=== RAW DATA ===
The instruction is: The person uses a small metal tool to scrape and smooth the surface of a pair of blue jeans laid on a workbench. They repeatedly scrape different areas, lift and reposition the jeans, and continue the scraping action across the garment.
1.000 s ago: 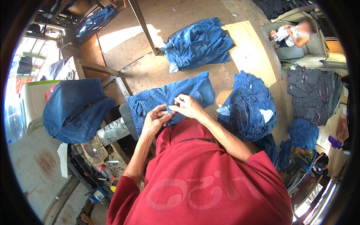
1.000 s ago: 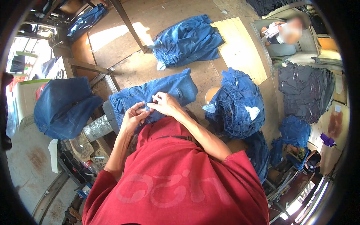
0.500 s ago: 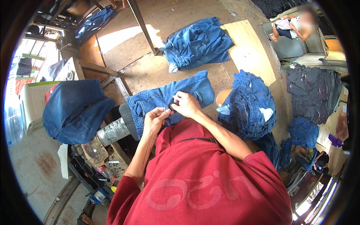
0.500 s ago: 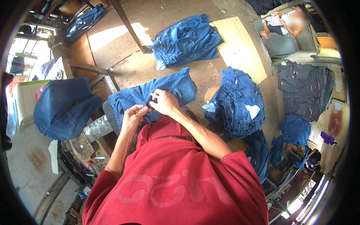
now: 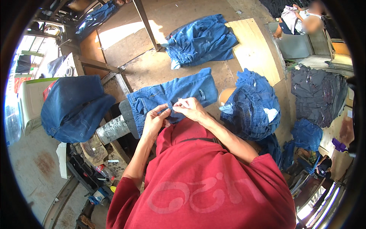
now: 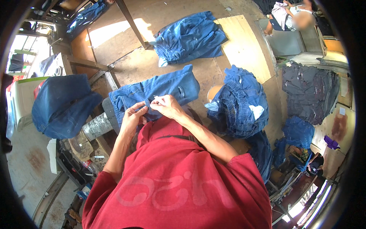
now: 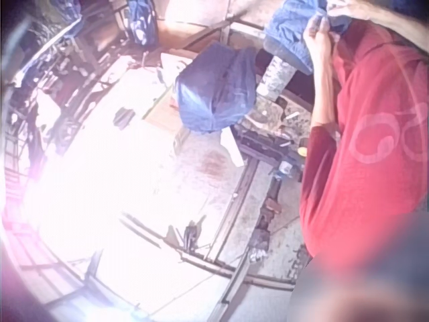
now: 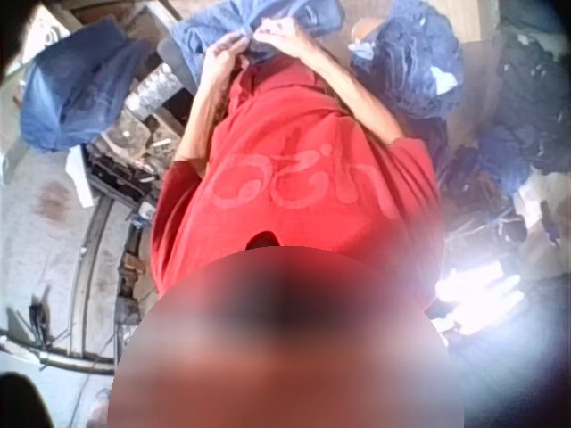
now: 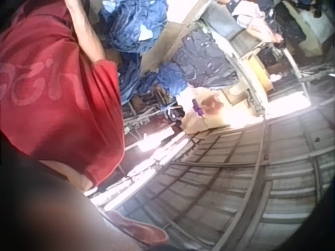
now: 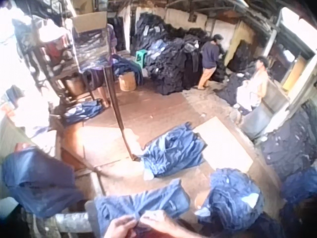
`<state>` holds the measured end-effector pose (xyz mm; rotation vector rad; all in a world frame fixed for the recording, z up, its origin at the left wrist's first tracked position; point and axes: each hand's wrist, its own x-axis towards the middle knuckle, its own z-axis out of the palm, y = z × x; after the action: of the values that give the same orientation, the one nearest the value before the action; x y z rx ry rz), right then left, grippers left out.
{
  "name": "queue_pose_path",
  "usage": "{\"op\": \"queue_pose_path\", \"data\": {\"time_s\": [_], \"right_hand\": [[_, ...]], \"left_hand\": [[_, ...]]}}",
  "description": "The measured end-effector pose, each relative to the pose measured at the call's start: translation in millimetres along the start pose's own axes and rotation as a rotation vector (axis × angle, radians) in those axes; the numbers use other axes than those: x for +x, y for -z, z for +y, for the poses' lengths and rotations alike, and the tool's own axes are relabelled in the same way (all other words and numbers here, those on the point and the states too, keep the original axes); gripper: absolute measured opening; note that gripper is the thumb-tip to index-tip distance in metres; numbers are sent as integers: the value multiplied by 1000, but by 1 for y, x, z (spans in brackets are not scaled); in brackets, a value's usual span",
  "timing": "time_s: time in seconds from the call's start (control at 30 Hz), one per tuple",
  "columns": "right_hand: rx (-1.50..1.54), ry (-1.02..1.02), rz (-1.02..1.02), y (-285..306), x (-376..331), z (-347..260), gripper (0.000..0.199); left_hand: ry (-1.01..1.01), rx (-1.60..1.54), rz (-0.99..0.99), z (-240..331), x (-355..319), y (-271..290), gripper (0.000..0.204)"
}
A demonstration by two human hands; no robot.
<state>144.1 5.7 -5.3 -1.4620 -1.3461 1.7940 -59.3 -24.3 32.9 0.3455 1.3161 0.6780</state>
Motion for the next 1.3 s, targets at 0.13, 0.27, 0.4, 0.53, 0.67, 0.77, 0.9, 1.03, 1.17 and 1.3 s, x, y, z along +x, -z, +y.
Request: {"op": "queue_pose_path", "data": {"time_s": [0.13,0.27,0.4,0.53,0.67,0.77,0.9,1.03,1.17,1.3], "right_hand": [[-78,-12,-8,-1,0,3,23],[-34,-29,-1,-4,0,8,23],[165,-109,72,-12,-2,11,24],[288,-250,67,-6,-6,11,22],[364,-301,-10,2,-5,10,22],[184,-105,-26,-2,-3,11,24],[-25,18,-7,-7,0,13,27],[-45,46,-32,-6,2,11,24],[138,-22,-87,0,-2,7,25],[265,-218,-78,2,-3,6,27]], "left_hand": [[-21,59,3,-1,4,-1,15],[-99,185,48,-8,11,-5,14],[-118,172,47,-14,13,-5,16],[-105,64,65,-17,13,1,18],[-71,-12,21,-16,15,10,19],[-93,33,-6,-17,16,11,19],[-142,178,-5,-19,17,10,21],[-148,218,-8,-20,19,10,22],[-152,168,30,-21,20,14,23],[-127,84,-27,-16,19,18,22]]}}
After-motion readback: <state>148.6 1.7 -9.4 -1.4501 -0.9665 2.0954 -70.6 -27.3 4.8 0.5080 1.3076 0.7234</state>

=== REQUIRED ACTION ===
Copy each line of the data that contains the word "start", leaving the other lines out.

=== REPLY ===
  "description": "The measured end-effector pose, each relative to the pose measured at the call's start: translation in millimetres along the start pose's own axes and rotation as a rotation vector (axis × angle, radians) in those axes; the numbers use other axes than those: x for +x, y for -z, z for +y, for the poses' lengths and rotations alike, and the tool's own axes are relabelled in the same way (all other words and numbers here, those on the point and the states too, keep the original axes); gripper: absolute measured opening; note that gripper is the thumb-tip to index-tip distance in metres; numbers are sent as integers: the value multiplied by 1000, but by 1 for y, x, z (spans in brackets are not scaled); in brackets, a value's usual span",
  "timing": "time_s: time in seconds from the call's start (control at 30 Hz), one per tuple",

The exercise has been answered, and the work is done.